> **Work instruction**
Each line from the one containing "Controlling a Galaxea" through the final line below must be reproduced exactly, and no others.

> **Exercise data**
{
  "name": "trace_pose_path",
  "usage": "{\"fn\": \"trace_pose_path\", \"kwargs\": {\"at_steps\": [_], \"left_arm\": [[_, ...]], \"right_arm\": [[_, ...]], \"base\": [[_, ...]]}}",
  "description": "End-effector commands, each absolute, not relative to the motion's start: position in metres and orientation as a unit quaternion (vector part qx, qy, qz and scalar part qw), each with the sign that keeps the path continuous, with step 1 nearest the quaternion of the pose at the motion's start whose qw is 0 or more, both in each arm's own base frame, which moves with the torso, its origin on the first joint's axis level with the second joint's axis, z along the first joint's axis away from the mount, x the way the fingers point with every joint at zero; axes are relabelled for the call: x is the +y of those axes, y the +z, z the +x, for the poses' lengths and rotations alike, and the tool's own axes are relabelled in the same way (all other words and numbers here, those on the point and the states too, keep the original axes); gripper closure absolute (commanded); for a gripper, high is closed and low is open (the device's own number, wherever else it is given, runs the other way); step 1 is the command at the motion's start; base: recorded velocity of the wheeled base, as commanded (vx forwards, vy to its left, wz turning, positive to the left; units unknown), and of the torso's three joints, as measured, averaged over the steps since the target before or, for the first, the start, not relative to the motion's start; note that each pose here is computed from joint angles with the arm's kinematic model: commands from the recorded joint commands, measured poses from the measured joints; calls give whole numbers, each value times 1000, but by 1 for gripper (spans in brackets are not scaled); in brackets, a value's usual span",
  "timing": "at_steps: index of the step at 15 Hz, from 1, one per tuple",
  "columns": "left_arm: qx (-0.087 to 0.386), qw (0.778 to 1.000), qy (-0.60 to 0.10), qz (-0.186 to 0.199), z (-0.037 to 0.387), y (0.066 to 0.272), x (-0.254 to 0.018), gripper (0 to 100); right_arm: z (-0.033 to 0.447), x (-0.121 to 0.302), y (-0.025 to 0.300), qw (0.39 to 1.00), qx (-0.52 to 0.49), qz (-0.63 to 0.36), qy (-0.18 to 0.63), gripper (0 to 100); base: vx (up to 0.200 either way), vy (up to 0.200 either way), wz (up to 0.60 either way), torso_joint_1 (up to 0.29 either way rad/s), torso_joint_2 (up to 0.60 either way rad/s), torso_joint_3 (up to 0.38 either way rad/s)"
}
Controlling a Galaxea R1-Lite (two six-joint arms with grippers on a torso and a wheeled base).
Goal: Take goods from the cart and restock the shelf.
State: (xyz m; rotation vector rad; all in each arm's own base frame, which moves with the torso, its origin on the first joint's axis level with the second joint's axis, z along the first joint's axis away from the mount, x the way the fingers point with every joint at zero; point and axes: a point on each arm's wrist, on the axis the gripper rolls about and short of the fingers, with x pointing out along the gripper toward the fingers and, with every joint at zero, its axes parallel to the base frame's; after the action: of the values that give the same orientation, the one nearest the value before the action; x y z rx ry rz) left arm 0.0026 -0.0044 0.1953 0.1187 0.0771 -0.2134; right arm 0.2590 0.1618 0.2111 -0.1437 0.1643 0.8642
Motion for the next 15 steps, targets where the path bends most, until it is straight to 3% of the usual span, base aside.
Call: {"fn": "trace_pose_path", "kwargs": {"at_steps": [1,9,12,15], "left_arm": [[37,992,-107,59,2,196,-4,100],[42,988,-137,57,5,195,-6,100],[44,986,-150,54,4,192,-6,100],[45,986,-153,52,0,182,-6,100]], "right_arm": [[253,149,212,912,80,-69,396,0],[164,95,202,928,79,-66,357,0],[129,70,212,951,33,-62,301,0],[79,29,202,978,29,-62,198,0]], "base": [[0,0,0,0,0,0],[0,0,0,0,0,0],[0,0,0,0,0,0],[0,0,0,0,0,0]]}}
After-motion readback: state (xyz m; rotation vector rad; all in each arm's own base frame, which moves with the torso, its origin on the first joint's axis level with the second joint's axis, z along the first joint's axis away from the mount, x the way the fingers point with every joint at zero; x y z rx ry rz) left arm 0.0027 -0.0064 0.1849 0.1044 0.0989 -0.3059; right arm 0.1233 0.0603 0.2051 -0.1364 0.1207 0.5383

> **Solution for this exercise**
Controlling a Galaxea R1-Lite (two six-joint arms with grippers on a torso and a wheeled base).
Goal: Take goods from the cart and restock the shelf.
State: (xyz m; rotation vector rad; all in each arm's own base frame, which moves with the torso, its origin on the first joint's axis level with the second joint's axis, z along the first joint's axis away from the mount, x the way the fingers point with every joint at zero; point and axes: a point on each arm's wrist, on the axis the gripper rolls about and short of the fingers, with x pointing out along the gripper toward the fingers and, with every joint at zero, its axes parallel to the base frame's; after the action: of the values that give the same orientation, the one nearest the value before the action; x y z rx ry rz) left arm 0.0026 -0.0044 0.1953 0.1187 0.0771 -0.2134; right arm 0.2590 0.1618 0.2111 -0.1437 0.1643 0.8642
Motion for the next 15 steps, targets where the path bends most, until it is straight to 3% of the usual span, base aside.
Call: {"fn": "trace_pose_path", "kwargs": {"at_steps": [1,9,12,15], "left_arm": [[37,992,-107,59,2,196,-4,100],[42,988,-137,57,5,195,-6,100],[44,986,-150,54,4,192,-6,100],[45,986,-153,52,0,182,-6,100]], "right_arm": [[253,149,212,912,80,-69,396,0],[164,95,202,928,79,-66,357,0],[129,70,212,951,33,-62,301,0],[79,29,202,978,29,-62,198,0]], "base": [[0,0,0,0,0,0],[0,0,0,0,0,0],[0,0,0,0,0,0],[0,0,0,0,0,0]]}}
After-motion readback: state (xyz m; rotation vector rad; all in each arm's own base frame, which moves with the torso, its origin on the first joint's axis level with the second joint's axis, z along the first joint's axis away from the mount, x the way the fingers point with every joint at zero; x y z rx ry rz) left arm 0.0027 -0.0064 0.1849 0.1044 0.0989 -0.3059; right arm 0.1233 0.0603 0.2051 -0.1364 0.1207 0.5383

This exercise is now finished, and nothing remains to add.